I work for the state's ANS program so I'm trying to leave something beneficial on boat inspection posts even if they're a few months old.
You'll see 'clean, drain, dry' a lot - what we do is make sure your boat is clean (you'll see people feeling the sides of your boat- trying to feel any grit which could be young mussels), removing plant material if present, inspecting the motor and gimble, etc.
Drain/Dry - plugs out, wells drained, all compartments that could take on water are empty and dry (cruise with plugs out, easiest as long as you don't lose em). Lower motor to get any water out. Keep all your equipment clean and dry - example: rinse anchor before storing.
Be smart with bait, don't transport collected baits and don't bring location A's water to location B, whether inspections occur there or not. A lot of our fear is that free floating juveniles are in water, be it in a bait bucket, well, bilge, or any other compartment. We know what locations have tested positive in the past but it can take a while to find out the (bad) news, so just drain when leaving.

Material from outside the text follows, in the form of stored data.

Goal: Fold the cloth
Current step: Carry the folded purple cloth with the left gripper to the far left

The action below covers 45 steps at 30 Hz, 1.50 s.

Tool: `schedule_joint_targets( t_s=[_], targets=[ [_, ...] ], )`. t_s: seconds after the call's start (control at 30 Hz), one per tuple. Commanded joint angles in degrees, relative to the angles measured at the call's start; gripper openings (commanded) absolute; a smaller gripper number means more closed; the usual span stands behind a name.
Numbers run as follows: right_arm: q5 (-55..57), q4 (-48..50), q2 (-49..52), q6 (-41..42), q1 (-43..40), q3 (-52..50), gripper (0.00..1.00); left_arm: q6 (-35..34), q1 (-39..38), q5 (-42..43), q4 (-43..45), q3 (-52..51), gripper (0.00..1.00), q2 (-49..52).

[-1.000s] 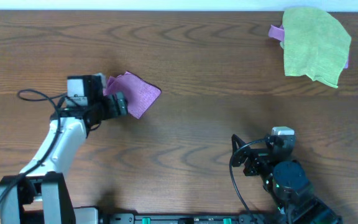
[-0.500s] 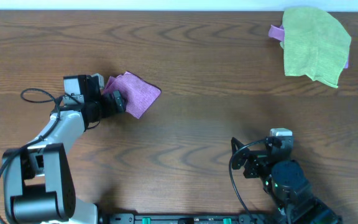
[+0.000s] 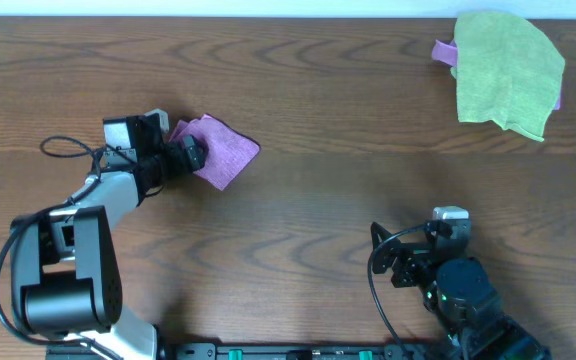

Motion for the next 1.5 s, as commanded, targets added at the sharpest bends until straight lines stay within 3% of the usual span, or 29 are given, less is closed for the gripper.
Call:
schedule_joint_targets(
  t_s=[0.0,0.2,0.3,0.37,0.43,0.5,0.57,0.8,1.07,1.47],
  targets=[
    [-0.2,-0.63,-0.24,-0.61,-0.11,1.66,0.99,-2.21,0.22,1.46,0.2,0.04,0.95,3.52],
    [-0.17,-1.25,-0.24,-0.61,-0.11,3.02,0.99,-3.13,0.22,2.69,0.85,0.04,1.0,5.35],
    [-0.17,-1.25,-0.24,-0.63,-0.11,3.41,0.99,-3.13,0.22,5.27,0.85,0.04,0.61,5.49],
    [-0.17,-1.22,-0.24,-0.61,-0.11,3.52,0.99,-3.17,0.22,5.79,0.42,0.04,0.47,5.49],
    [-0.22,-1.22,-0.24,-0.59,-0.09,3.52,0.99,-3.63,0.22,6.34,0.09,0.02,0.38,5.49],
    [-0.24,-1.25,-0.24,-0.59,-0.09,3.61,0.99,-4.48,0.22,6.34,-0.44,0.02,0.19,5.49],
    [-0.66,-1.22,-0.24,-0.61,-0.09,3.78,0.99,-4.81,0.22,6.38,-0.92,0.02,0.06,5.49],
    [-1.29,-1.88,-0.24,-0.61,-0.09,4.15,0.99,-10.69,0.22,10.84,1.25,0.96,0.06,5.49],
    [-2.78,-3.17,-0.24,-0.59,-0.09,4.15,0.99,-13.88,0.2,12.39,0.39,12.9,0.06,5.49],
    [-3.02,-3.19,0.17,0.35,-0.09,4.15,0.99,-15.58,2.08,-1.79,-4.39,20.76,0.06,5.49]
  ],
)
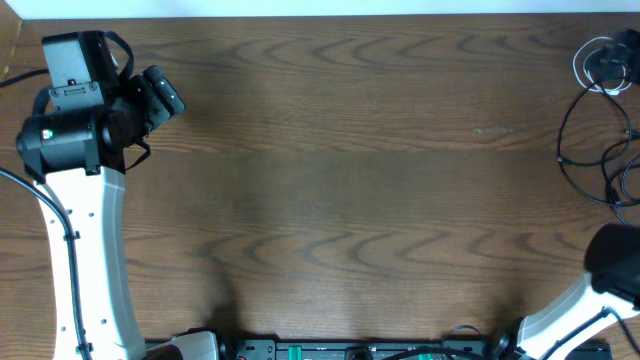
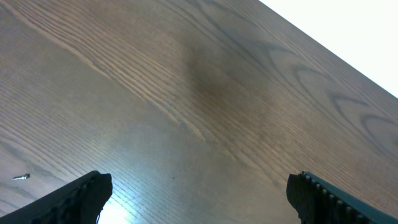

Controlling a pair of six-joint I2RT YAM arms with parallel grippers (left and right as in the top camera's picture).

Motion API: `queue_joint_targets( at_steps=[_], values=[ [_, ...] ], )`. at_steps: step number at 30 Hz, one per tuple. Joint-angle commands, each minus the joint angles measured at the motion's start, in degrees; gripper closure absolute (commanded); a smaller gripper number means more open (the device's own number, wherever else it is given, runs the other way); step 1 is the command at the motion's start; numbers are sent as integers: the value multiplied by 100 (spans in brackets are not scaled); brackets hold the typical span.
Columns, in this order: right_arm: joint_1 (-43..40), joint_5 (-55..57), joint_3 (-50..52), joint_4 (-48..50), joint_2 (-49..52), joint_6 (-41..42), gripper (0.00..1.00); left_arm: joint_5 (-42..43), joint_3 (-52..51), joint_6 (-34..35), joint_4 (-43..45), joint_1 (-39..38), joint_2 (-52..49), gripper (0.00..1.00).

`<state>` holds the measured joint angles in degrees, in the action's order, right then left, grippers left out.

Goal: Untangle cables

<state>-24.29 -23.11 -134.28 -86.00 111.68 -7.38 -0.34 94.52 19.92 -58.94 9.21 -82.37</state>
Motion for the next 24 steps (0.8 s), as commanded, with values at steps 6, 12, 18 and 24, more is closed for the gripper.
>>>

If you have any q's lemme know - educational materials for boaters can be found here [log in for link]
or at many inspection sites.
I feel like a lot of this is done anyway by boaters - why throw a muddy anchor on top of your life jackets, or tow an extra 200 lbs of water home with you. The more you do to keep it clean and dry the faster your inspection will be (should you go somewhere that has mandatory inspection).